Amazon’s Project Kuiper satellite constellation is one step closer to actually making it to space: The company announced it has secured an agreement with the United Launch Alliance (ULA) to fly its satellites on nine Atlas V rocket launches. Amazon intends to use multiple launch providers and spacecraft to ultimately get the full complement of 3,236 Kuiper satellites into low Earth orbit (LEO), but ULA is the first launch provider that Amazon has signed or announced.
ULA’s Atlas V is a proven workhorse in the space launch industry, having flown 85 prior missions with a perfect track record. The spacecraft was used to launch NASA’s Perseverance rover, for example, as well as Lockheed Martin’s OSIRIS-REx robotic asteroid exploration craft. While Amazon and ULA detailed to total number of launch vehicles that the contract covers, they didn’t share a timeline about when we can expect the launches to take place.

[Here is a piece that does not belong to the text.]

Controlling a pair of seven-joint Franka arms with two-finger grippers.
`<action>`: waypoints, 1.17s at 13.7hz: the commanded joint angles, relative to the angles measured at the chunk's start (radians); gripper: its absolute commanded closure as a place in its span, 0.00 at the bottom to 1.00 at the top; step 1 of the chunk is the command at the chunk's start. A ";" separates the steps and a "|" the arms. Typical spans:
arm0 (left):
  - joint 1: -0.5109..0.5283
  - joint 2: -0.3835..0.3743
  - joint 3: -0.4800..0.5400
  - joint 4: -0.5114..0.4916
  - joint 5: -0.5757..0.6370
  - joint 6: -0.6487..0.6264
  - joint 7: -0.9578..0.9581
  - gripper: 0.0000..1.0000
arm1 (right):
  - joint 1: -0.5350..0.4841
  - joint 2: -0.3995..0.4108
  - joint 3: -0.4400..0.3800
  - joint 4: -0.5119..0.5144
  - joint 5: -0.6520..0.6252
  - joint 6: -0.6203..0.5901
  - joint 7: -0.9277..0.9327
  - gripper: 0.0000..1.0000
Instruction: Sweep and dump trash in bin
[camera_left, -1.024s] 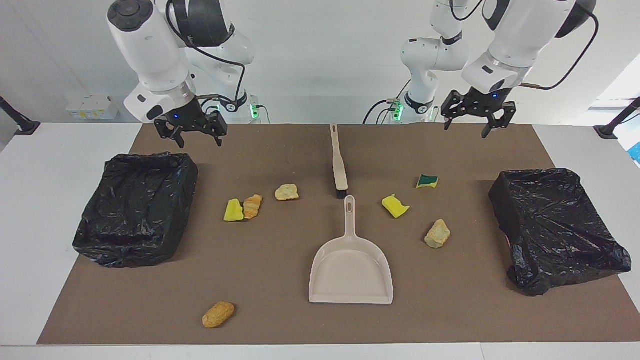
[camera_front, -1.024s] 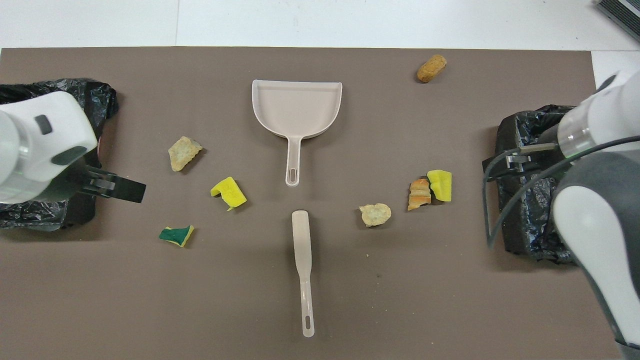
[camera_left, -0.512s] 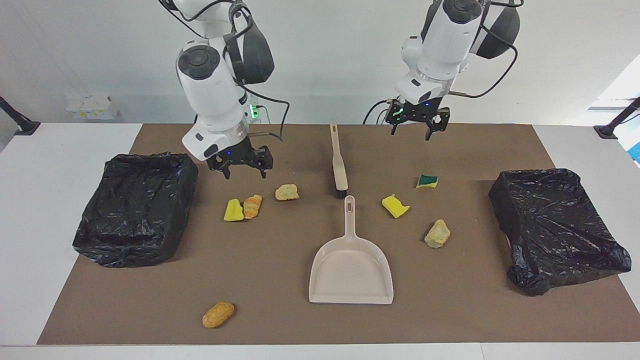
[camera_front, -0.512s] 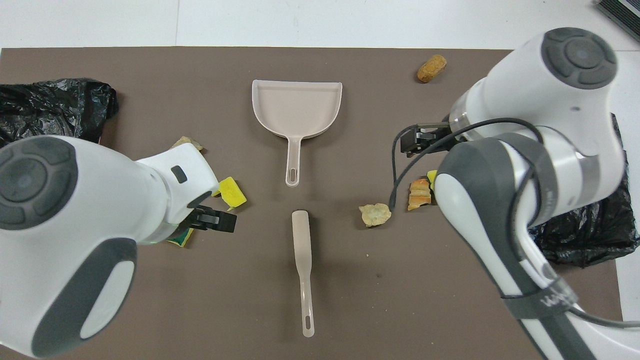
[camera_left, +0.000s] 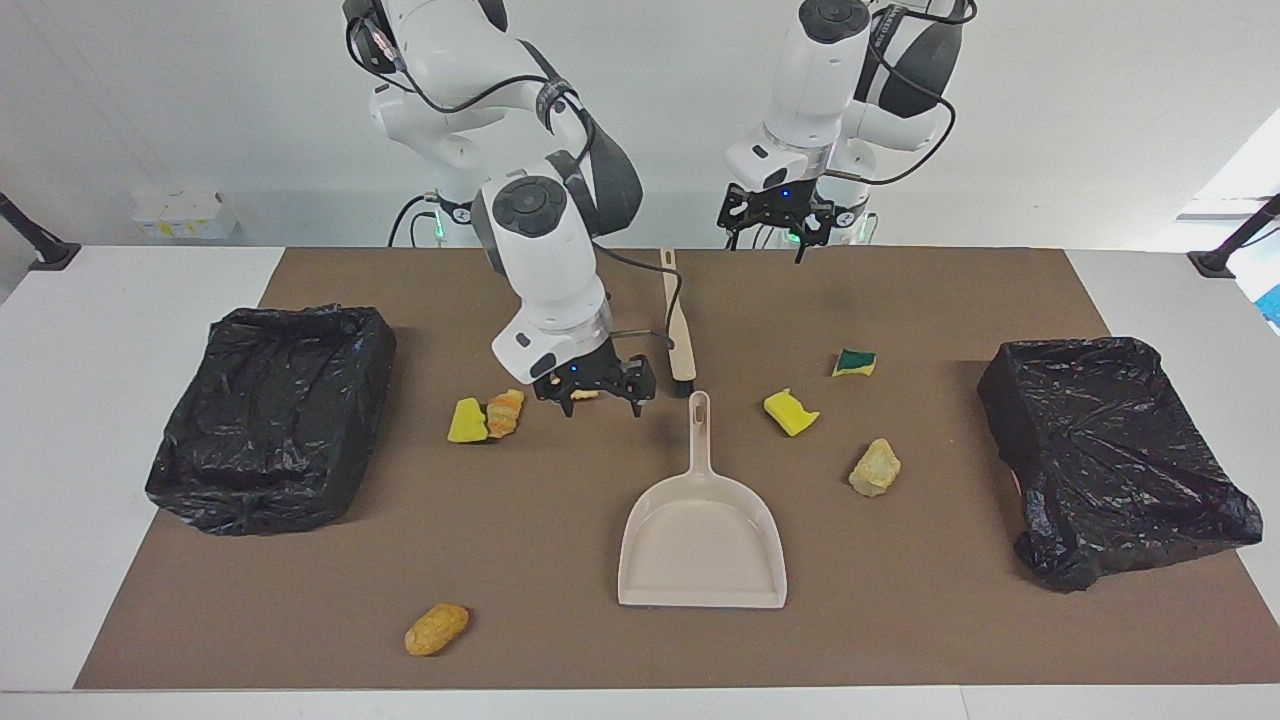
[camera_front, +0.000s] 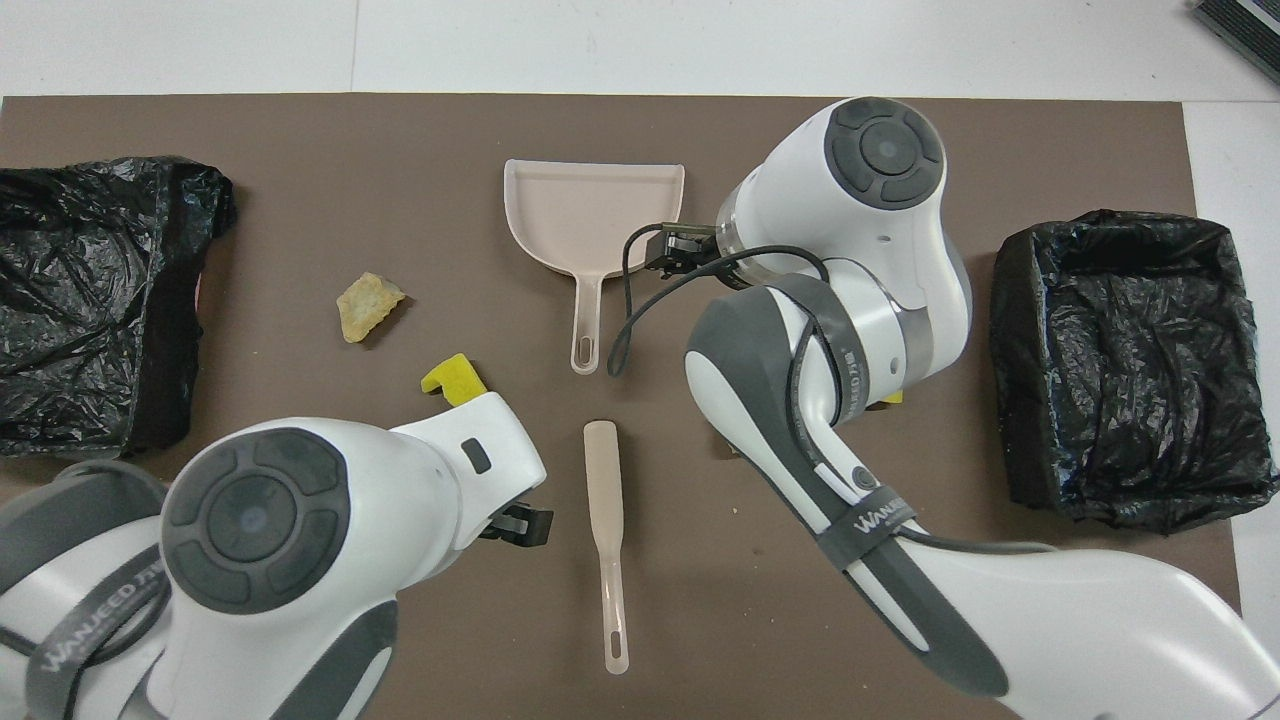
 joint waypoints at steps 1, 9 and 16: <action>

Late last year, I spoke to Amazon SVP of Devices & Services Dave Limp at our TC Sessions: Space events, and I asked him about timelines for launches. Limp said at the time that Amazon was about at the “middle of [its] design phase” for the Project Kuiper satellites, which indicates there’s still work to be done before they enter mass production, which would obviously precede launch.
Limp also pointed out that the clock is ticking for Amazon in terms of its FCC license to operate the constellation, so it essentially has to “have half [its] constellation up in about six years.” That will mean an aggressive launch schedule once the design phase is complete and its actually in the process of building its satellites.
Amazon has invested a lot of capital and time into Project Kuiper, with a commitment to back it with an initial $10 billion investment, and a dedicated staff on the project that now includes 500 people, as well as a dedicated office and research & development facility in Redmond near its global HQ.